Leidos [LDOS] last week pitched a new Sea Dart small, attritable low-cost uncrewed undersea vessel (UUV) as an alternative to more expensive systems during the annual 2025 Sea-Air-Space expo.
“Sea Dart is the next step in the progressive evolution of our UUV product line, introducing a new, low-cost commercial UUV to the market. It offers the flexibility to fully customize customer payloads while staying true to our core commitment to keeping production costs significantly lower than other models,” Dave Lewis, senior vice president of Sea Systems for Leidos, said in a statement.
The new one or two-person transportable UUV comes in two standard diameters: six and nine inches. The company noted it is capable of performing either environmental, scientific or research missions focused on low cost platforms or the Navy with a platform compatible with the Navy’s preferred underwater vehicle software architecture and new non-propogating UUV battery design. Leidos is also considering producing a 12.75-inch diameter variant.
The range will be user-selectable, dependent on payload, but the company is looking at about 19 hours range with maximum battery storage combined with low speed. If the client prefers a higher end motor to go over 12 knots, that lowers the endurance.
The company developed the Sea Dart with internal research and development funding.
One of the reasons Leidos is pushing the Sea Dart is to “change the conversation, and instead of continuing on a ramp of more exquisite capability in some of these vehicles, we wanted to move into a place that we allowed a UUV for the masses, if you will,” Jason Weed, Undersea Subject Matter Expert at Leidos’ Maritime Systems Division, told Defense Daily in an interview last week.
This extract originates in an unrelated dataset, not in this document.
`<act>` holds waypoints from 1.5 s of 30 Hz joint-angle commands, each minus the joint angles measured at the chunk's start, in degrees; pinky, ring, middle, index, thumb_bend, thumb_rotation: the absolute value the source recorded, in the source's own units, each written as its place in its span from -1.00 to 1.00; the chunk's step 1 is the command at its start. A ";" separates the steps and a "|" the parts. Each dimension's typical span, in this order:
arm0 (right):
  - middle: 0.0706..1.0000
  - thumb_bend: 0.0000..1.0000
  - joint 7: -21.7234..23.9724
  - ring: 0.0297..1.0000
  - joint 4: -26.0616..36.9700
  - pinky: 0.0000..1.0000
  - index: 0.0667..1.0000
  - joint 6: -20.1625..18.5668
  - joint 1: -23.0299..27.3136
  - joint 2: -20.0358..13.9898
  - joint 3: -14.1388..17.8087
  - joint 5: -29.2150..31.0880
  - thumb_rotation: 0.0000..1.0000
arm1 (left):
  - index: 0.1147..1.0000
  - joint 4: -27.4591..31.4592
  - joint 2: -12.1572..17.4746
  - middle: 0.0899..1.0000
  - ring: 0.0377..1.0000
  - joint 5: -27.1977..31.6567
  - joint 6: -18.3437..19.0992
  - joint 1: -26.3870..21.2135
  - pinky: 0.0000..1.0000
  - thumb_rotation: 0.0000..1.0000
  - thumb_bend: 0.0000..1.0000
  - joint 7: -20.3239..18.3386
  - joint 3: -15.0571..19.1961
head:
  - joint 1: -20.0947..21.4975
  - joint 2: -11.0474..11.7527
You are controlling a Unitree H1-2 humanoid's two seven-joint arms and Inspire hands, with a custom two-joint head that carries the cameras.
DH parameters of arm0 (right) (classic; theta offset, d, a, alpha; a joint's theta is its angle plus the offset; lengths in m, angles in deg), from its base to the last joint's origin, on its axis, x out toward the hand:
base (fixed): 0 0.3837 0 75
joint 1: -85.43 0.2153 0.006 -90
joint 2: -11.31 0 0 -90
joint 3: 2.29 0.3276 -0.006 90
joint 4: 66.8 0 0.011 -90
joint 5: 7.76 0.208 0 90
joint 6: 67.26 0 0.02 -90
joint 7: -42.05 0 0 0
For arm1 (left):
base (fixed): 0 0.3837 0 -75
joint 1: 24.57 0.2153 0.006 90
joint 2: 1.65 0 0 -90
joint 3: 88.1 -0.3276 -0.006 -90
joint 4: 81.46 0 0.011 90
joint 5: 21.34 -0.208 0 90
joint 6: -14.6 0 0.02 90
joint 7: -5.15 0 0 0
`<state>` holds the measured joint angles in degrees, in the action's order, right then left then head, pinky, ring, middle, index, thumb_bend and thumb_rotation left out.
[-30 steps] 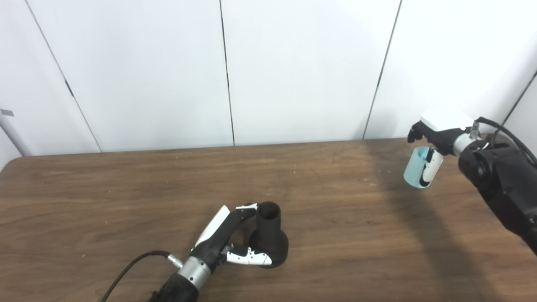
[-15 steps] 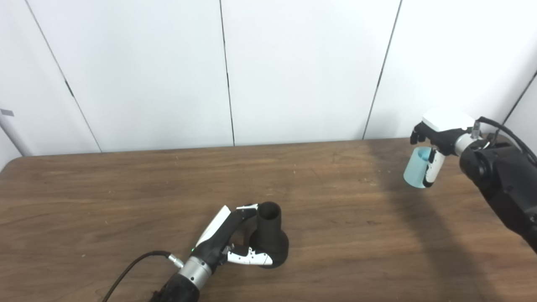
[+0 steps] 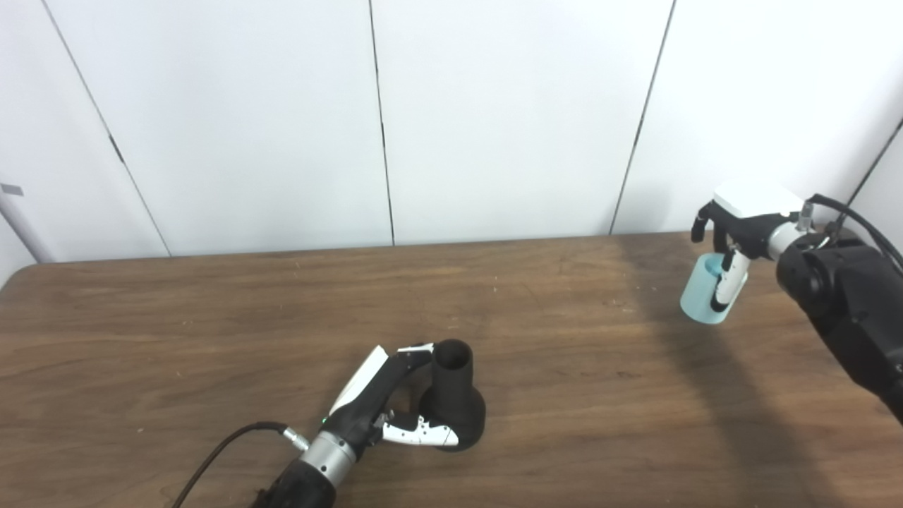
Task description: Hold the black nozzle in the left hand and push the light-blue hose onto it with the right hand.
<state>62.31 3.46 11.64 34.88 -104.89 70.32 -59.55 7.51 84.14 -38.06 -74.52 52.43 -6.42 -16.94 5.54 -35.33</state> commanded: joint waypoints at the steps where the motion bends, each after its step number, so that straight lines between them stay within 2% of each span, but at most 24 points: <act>1: -0.16 0.84 -1.51 -0.35 1.25 -0.50 0.19 -0.61 1.95 -1.39 1.13 -0.29 -0.89 | -0.17 -0.34 1.13 0.49 0.79 -0.64 2.35 0.94 1.00 -0.85 0.05 -1.95 -0.17 | 0.10 -0.04; 6: -0.22 0.73 -2.36 -0.38 1.75 -0.53 0.15 -1.07 1.32 -1.31 1.32 -0.67 -0.87 | -0.17 -0.36 0.93 0.49 0.79 -0.05 2.82 0.95 1.00 -0.85 0.05 -2.14 -0.12 | -0.04 -0.16; 7: -0.22 0.33 -2.59 -0.37 1.84 -0.52 0.01 -0.98 1.11 -1.31 1.43 -0.58 -0.79 | -0.17 -0.28 0.93 0.49 0.79 -0.08 2.88 0.95 1.00 -0.85 0.05 -2.13 -0.15 | -0.04 -0.18; 8: -0.22 0.19 -2.85 -0.37 1.84 -0.51 -0.04 -0.80 0.96 -1.32 1.48 -0.50 -0.76 | -0.17 -0.17 0.96 0.49 0.79 -0.09 2.95 0.97 1.00 -0.85 0.05 -2.13 -0.16 | -0.02 -0.22; 10: -0.23 0.07 -3.36 -0.37 1.65 -0.51 -0.09 -0.37 0.69 -1.33 1.45 -0.44 -0.73 | -0.17 -0.04 1.03 0.49 0.79 0.00 3.01 1.00 1.00 -0.85 0.05 -2.16 -0.10 | -0.03 -0.27; 16: -0.15 0.05 -2.08 -0.30 1.80 -0.44 -0.09 -1.58 0.57 -1.40 0.17 -2.23 -0.72 | -0.17 0.05 1.05 0.49 0.79 0.06 2.93 0.87 1.00 -0.85 0.05 -2.11 -0.06 | -0.14 -0.41; 21: -0.21 0.05 -0.56 -0.37 1.68 -0.52 -0.09 -1.45 0.68 -1.52 -0.38 -1.96 -0.72 | -0.17 0.24 1.03 0.49 0.79 0.10 3.01 0.94 1.00 -0.85 0.05 -2.13 -0.05 | -0.17 -0.44; 23: -0.15 0.06 -0.39 -0.42 2.11 -0.56 -0.10 -0.94 0.54 -1.64 -0.18 -1.35 -0.94 | -0.17 0.27 1.04 0.49 0.79 0.02 2.99 0.96 1.00 -0.85 0.05 -2.12 -0.09 | -0.17 -0.44; 24: -0.14 0.06 -0.40 -0.45 2.33 -0.59 -0.10 -0.68 0.46 -1.68 -0.01 -0.98 -0.97 | -0.17 0.28 1.04 0.49 0.79 -0.05 3.00 0.97 1.00 -0.85 0.05 -2.07 -0.11 | -0.17 -0.44; 30: -0.14 0.06 0.17 -0.58 3.46 -0.72 -0.10 -0.79 0.36 -1.88 0.36 -0.17 -1.00 | -0.17 0.17 0.97 0.49 0.78 -0.08 3.06 0.86 0.99 -0.85 0.05 -2.05 -0.14 | -0.19 -0.59; 35: -0.14 0.06 0.61 -0.54 5.08 -0.70 -0.10 -0.50 0.36 -2.32 0.73 0.21 -1.00 | -0.17 0.18 0.91 0.49 0.78 -0.28 2.89 0.84 0.95 -0.85 0.05 -1.97 -0.29 | -0.37 -0.63; 37: -0.13 0.06 1.72 -0.52 7.84 -0.68 -0.10 -0.09 0.49 -2.60 1.28 1.20 -1.00 | -0.17 0.03 0.83 0.49 0.78 -0.25 2.74 0.78 0.95 -0.85 0.05 -1.96 -0.34 | -0.34 -0.67; 38: -0.22 0.05 2.59 -0.49 9.71 -0.65 -0.06 -0.04 0.52 -2.69 1.56 1.65 -1.00 | -0.17 -0.06 0.83 0.49 0.78 -0.24 2.66 0.74 0.95 -0.85 0.05 -1.96 -0.36 | -0.34 -0.67; 40: -0.26 0.05 4.45 -0.47 13.50 -0.63 -0.04 0.01 0.73 -2.73 2.11 2.52 -1.00 | -0.17 -0.43 0.82 0.49 0.78 -0.29 2.42 0.58 0.95 -0.85 0.05 -1.94 -0.43 | -0.21 -0.63; 41: -0.18 0.05 5.36 -0.48 15.26 -0.63 -0.08 0.04 0.93 -2.71 2.38 3.00 -1.00 | -0.17 -0.64 0.80 0.49 0.78 -0.35 2.31 0.50 0.95 -0.85 0.05 -1.91 -0.47 | -0.20 -0.60; 45: -0.25 0.05 9.06 -0.37 22.03 -0.47 -0.03 0.03 1.96 -2.04 3.21 4.77 -1.00 | -0.17 -0.74 0.66 0.49 0.78 -0.59 2.45 0.30 0.95 -0.85 0.05 -1.92 -0.68 | -0.35 -0.62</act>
<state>71.04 22.66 11.58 33.19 -105.66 72.06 -55.44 7.78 84.21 -37.04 -73.98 52.44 -6.80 -16.82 5.10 -35.86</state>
Weed added the company’s goal is for the vehicle to be attritable, but with user-selected payloads so it can act like a smart torpedo or aid in counter-mine, underwater survey, undersea infrastructure sensing and other missions for military or civilian clients.
He said Leidos is pricing out the Sea Dart to be in the “very, very low hundreds of thousands – I could say very comfortably about $200,000 for one of our units.”
The company billed this as 80 to 90 percent lower than similar small UUVs on the market with similar capabilities, making their strength being able to provide the Navy with large numbers in the near term.
“We can kind of get scale or bring other players in to the UUV field that otherwise couldn’t because the $2 million to $4 million price tag for some of these very exquisite vehicles,- we’re 10x at least on the savings between those exquisite vehicles where it has probably a lot of functionality that isn’t necessary for the specific use case that the customer is looking for,” Weed said.
He argued this translates into a $100 million order for small UUVs means at least over 200 Sea Darts with full payload integration compared to a notional competitors’ 50 UUVs that cost $1 million to $2 million each.
“That’s really what the differentiator is, is there are other folks out here in the market, but when you do a side by side comparison of what their capabilities are, they don’t match up and align for what we’re doing,” he added.
This comes amid several new entrants into the Navy UUV market as demand rises to produce new capabilities faster than traditional shipbuilding can deliver. During the expo, Anduril announced its new Copperhead family of UUVs that are meant to be launched from another unmanned vehicle, with a similar weaponized munition variant option (Defense Daily, April 7).
Weed said Leidos has integrated the capability to launch and recover Sea Dart from a submarine torpedo tube, but it can also be launched and recovered from the seafloor or surface ships
“The goal is to have an attritable vehicle. Obviously, we can recover it. We can build that functional functionality into the payloads. But also it’s limited use. It’s not designed to last 10 or 15 years, because that’s not the price point we’re at.”
He boasted that given the vehicle price point and design combined with its open software architecture, Leidos can replace obsolete components “on the fly” and continue to maintain it without a major complete redesign.
Weed said the company’s workflow analysis found they can produce about 180 to 200 UUVs per year with one work cell working one shift per work day. However, Weed emphasized they can flex to add work cells or more shifts if demand signal increases.
“ I would say very comfortably that we can probably build 200 units a year, as soon as the order would come in, we could move to that level. And we’re working very closely with our subcontractors to get those lead components that we would need as well,” Weed said.
He also confirmed Sea Dart is partially an outgrowth of DoD’s Replicator initiative but also his own kind of experience previously working at Navy Unmanned Undersea Vehicles Squadron One, now UUV Group One, where he saw no similar low-cost options that can scale into the hundreds for constant deployment in the Navy’s inventory.
“There wasn’t anything out there at a price point that was going to make sense for the Navy. And so through internal [research and development funding], they developed this vehicle, the Sea Dart.
Weed said Leidos has already integrated the payload of one customer they would not disclose, with an in-water test in recent weeks. He said within a month of getting the payload, Leidos tested and integrated it with the Sea Dart.
He confirmed the company has had active government interest in Sea Dart and international interest, referencing the expo opportunity to showcase.
Other unmanned offerings from Leidos include its Sea Archer small unmanned surface vessel (USV) and for Navy-tested medium USVs, the Sea Hunter, Sea Hawk, Ranger and Mariner.